The first crab that I saw seems to be a spotted-belly forceps crab (Ozius guttatus). According to the wild factsheets, this is a large shy crab and is sometimes seen on our Southern shores near rocky shores, sea walls and among coral rubble and near living reefs. Distinctive features of the crab includes dark eyes with white spots and pale orange underside with lots of tiny dark spots on its belly.
Spotted-belly forceps crab, spotted sitting quietly among the spoon seagrass.
Notice the white spots on its eyes.
Underside of the crab.
View of the crab from the back
A similar looking crab is the stone crab (Myomenippe hardwickii) but this crab has green eyes, often circled with red.
Stone crab
Near the mangrove patch, there are two different types of fiddler crabs and it takes a lot of patients to see them coming out of their burrows. Near the mangrove trees are the orange fiddler crabs (Uca vocans).

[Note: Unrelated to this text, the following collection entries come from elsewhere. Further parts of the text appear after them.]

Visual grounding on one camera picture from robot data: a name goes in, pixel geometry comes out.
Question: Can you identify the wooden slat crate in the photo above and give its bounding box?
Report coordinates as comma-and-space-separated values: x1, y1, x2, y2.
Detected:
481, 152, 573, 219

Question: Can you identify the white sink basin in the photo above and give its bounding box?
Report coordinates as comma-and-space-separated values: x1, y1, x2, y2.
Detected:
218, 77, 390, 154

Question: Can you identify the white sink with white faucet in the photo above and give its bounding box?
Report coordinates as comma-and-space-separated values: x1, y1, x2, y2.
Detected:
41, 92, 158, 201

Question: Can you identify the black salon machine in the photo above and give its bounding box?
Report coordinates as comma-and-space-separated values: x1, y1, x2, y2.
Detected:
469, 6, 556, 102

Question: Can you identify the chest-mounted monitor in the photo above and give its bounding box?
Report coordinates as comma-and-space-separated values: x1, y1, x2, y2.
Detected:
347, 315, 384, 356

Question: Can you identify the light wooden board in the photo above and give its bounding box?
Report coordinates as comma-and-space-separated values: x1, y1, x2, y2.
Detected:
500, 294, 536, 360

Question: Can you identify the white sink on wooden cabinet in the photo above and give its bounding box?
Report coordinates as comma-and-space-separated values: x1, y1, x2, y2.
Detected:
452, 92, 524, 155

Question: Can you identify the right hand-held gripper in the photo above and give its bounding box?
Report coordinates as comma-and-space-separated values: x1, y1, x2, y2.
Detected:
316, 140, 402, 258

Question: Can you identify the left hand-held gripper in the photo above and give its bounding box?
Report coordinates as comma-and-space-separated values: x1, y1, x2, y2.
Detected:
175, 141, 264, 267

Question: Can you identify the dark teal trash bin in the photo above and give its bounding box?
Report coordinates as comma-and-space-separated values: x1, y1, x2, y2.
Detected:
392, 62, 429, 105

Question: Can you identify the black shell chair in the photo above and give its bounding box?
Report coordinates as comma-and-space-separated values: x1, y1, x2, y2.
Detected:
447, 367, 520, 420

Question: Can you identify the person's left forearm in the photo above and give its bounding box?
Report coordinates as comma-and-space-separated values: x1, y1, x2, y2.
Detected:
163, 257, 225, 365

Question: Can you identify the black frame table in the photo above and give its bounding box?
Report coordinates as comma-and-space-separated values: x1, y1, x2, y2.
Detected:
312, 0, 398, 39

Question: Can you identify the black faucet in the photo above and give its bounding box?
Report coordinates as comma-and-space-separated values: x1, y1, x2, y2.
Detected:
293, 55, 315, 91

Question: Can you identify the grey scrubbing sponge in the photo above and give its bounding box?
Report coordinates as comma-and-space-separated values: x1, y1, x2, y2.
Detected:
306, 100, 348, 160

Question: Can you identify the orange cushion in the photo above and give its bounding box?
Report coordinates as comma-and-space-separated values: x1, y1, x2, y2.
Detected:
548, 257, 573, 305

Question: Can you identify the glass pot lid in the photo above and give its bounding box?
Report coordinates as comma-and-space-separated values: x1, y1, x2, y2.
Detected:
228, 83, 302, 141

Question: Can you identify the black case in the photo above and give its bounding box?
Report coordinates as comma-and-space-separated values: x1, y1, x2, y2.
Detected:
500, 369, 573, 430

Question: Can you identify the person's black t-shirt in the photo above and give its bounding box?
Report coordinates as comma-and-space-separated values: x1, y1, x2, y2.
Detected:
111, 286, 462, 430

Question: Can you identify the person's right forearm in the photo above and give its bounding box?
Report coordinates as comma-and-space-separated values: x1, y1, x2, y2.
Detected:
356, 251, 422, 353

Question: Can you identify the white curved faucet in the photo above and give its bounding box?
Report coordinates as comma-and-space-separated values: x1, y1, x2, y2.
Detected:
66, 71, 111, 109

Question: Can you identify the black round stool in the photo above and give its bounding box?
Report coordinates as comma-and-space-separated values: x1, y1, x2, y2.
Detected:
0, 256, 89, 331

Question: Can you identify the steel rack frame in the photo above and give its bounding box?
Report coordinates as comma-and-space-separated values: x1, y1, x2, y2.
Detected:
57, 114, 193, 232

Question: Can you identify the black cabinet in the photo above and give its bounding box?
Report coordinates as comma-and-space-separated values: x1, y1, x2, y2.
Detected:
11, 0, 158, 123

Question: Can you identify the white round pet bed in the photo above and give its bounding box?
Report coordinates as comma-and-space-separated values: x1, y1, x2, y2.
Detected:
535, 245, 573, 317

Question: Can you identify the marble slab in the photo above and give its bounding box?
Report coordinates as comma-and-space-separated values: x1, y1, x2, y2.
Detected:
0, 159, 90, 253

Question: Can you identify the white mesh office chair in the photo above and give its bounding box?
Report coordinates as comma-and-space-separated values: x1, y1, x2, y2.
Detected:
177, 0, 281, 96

Orange fiddler crab, male.
Tiny orange fiddler crab, female, front.
Tiny orange fiddler crab, female, back.
Further up the mangrove trees, on the sandy area, are the porcelain fiddler crabs (Uca annulipes). Compared to the orange fiddler crabs, the male porcelain fiddler crabs have a smoother enlarged pincer.
Porcelain fiddler crab, male.
There is also an interesting looking crab, which I am unsure of its identity.
Interesting crab.
At the water's edge near the mangrove, a group of gold-spotted mudskippers (Periophthalmus chrysospilos) are on high alert of any danger the approaching human is to them. However, a patient wait allows you to slowly get closer to them.
Gold-spotted mudskippers, falling in.
Perching on a rock.
Gold spots.
In a line.
The small pools too have interesting animals such as the slender sea moth (Pegasus volitans) and the scavenging whelks.
Slender sea moth
The tide slowly went down but it was not low enough for us to get to the Merawang beacon, as tried by some brave souls and end up semi-snorkelling.
Checking out how deep they can go.
On the sandy area, Kok Sheng found a few cryptic sea stars (Cryptasterina sp.).
Cryptic sea star, overview.
Cryptic sea star, underside.
Along the sandbar towards the beacon, there were many haddon's carpet anemone (Stichodactyla haddoni), most of them were in shallow swishing waters, making it difficult to photograph.
Haddon't carpet anemone
The sandbar also had some solitary fan green seaweed with the strawberry slug (Costasiella sp.) on them. This slug is super tiny and it takes great patients to get them in focus to photograph. From the front view, it looks like Shaun the Sheep is a well liked subject for underwater photography by many divers.
Strawberry slug, look at how tiny it is.
Front view, the head looks like Shaun the Sheep.